**What is needed:**
Using the data below, return every line that holds the word "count".

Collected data
※ ※ ※
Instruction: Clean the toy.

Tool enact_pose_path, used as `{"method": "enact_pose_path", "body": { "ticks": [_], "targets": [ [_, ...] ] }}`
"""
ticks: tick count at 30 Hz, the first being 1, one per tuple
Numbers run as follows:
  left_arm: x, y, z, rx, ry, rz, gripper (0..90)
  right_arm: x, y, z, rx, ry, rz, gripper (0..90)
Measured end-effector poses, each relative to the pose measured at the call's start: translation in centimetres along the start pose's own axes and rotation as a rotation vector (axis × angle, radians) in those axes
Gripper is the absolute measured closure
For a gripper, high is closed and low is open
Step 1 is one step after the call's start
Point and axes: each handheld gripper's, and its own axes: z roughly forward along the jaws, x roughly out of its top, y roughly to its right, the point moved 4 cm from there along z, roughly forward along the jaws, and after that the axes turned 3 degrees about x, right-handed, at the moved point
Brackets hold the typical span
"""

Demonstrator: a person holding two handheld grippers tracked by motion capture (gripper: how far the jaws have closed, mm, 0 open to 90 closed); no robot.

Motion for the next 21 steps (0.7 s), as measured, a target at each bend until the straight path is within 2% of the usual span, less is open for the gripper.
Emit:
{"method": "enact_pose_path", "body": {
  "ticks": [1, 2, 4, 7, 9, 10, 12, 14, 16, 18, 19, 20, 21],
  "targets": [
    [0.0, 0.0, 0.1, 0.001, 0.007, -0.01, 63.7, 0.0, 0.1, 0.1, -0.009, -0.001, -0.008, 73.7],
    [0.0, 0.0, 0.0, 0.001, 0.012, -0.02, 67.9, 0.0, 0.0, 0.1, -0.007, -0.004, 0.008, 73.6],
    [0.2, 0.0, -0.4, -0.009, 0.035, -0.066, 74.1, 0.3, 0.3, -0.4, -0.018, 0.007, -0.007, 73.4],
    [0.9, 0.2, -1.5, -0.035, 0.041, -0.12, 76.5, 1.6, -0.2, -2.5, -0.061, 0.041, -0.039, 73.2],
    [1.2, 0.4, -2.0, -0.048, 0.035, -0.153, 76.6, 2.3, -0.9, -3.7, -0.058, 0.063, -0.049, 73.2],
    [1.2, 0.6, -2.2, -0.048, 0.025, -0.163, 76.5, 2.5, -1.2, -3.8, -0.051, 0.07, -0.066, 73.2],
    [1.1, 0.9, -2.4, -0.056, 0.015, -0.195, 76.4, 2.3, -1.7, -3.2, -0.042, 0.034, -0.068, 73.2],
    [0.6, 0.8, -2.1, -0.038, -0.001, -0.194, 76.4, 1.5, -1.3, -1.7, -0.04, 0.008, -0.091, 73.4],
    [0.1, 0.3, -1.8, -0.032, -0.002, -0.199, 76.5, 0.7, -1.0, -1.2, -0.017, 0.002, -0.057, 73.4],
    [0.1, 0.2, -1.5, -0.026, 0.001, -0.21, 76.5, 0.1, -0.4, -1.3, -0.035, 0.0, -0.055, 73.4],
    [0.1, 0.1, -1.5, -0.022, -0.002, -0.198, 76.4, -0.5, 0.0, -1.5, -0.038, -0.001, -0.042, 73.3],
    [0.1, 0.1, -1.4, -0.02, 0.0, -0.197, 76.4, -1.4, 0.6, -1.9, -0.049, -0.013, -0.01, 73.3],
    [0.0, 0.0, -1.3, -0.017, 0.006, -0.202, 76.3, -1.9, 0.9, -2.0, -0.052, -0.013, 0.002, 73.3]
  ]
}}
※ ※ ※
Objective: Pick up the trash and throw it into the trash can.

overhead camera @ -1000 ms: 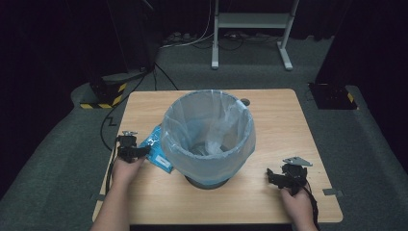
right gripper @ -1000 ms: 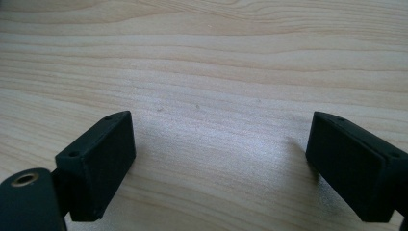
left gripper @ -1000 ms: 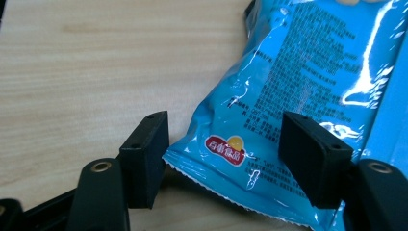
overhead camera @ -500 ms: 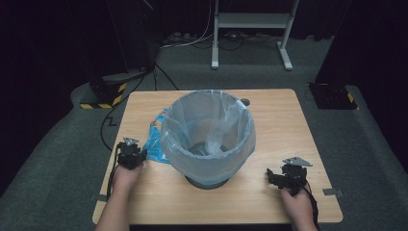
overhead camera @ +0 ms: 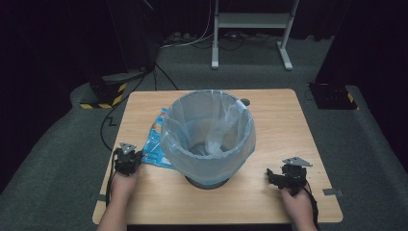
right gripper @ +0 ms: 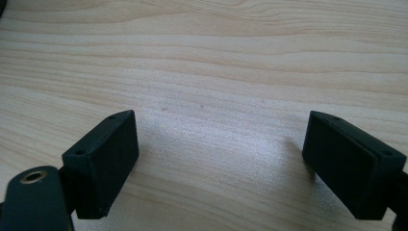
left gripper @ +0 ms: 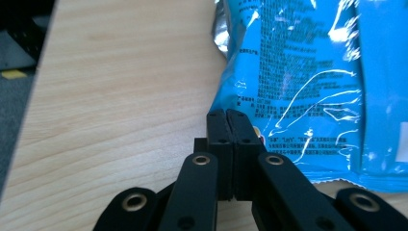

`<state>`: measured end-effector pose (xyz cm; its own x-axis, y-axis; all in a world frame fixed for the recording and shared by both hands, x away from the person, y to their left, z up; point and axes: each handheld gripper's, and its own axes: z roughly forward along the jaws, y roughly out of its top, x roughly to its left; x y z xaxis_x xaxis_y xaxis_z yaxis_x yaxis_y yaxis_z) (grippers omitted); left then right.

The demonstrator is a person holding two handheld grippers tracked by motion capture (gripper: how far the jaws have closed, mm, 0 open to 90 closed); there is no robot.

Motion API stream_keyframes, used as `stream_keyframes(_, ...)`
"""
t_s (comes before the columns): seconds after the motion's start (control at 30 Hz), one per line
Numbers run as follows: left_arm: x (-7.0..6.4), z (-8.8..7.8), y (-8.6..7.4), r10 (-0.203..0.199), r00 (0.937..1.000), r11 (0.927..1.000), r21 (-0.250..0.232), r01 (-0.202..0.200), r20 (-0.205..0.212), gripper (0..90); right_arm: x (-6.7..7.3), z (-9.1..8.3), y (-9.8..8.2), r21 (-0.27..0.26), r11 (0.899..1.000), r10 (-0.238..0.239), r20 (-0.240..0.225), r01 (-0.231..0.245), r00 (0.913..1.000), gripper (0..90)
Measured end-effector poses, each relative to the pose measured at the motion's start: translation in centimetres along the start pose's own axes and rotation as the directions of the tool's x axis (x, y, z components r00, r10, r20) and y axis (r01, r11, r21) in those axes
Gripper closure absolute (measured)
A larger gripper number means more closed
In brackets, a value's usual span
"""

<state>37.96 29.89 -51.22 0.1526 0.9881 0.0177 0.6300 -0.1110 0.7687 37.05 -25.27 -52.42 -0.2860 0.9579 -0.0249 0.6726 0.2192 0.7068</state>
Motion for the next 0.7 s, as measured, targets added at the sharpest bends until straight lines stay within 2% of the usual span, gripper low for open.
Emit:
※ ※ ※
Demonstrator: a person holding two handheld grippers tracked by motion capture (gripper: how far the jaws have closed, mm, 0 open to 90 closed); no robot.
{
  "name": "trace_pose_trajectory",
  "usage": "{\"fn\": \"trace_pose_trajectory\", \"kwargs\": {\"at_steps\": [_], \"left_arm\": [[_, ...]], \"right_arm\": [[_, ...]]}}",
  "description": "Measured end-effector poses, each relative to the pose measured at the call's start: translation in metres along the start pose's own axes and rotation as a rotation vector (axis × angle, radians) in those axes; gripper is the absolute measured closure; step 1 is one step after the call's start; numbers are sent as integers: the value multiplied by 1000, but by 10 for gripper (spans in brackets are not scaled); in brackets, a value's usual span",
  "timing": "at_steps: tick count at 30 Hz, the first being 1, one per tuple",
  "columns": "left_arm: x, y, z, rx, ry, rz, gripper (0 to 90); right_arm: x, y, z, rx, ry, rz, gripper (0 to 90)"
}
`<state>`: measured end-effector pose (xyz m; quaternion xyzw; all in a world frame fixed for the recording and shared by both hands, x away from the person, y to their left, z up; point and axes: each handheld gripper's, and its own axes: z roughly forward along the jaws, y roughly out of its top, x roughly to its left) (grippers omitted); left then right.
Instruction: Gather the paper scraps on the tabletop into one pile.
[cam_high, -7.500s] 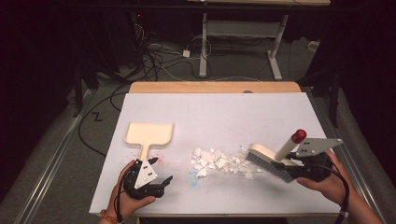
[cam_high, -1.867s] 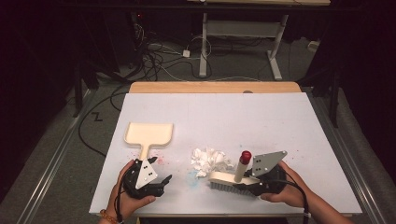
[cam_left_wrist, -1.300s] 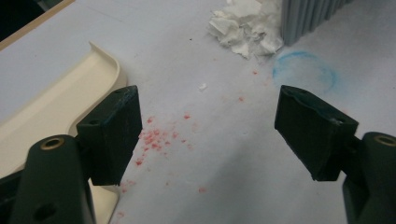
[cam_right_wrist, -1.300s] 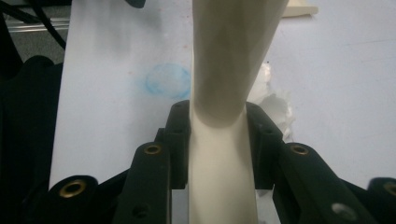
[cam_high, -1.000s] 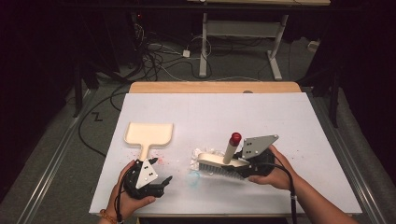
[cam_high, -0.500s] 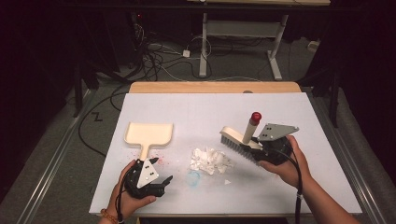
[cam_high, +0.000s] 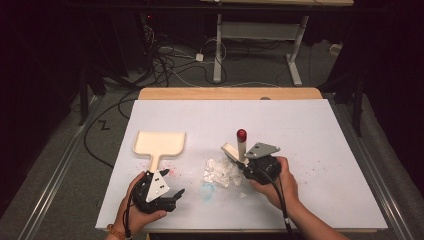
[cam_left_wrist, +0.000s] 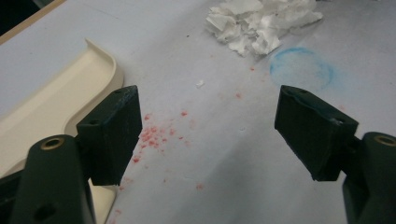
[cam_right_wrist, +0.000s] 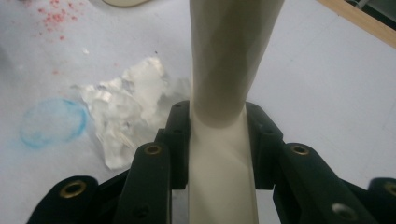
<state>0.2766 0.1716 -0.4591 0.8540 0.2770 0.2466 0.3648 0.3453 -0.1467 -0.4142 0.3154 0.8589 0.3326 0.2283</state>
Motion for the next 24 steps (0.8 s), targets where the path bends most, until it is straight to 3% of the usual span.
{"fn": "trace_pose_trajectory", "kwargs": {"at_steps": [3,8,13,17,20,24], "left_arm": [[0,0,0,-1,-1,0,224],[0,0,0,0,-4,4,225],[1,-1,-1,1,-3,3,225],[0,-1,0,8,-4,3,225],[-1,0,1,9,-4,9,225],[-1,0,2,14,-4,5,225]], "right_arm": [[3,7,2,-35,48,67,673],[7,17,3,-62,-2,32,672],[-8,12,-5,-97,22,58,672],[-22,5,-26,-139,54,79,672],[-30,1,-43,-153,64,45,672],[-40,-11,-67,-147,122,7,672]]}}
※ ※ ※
**Result for this task:**
ticks: tick count at 30 Hz, the first being 1, one per tuple
  "timing": "at_steps: tick count at 30 Hz, the first being 1, one per tuple",

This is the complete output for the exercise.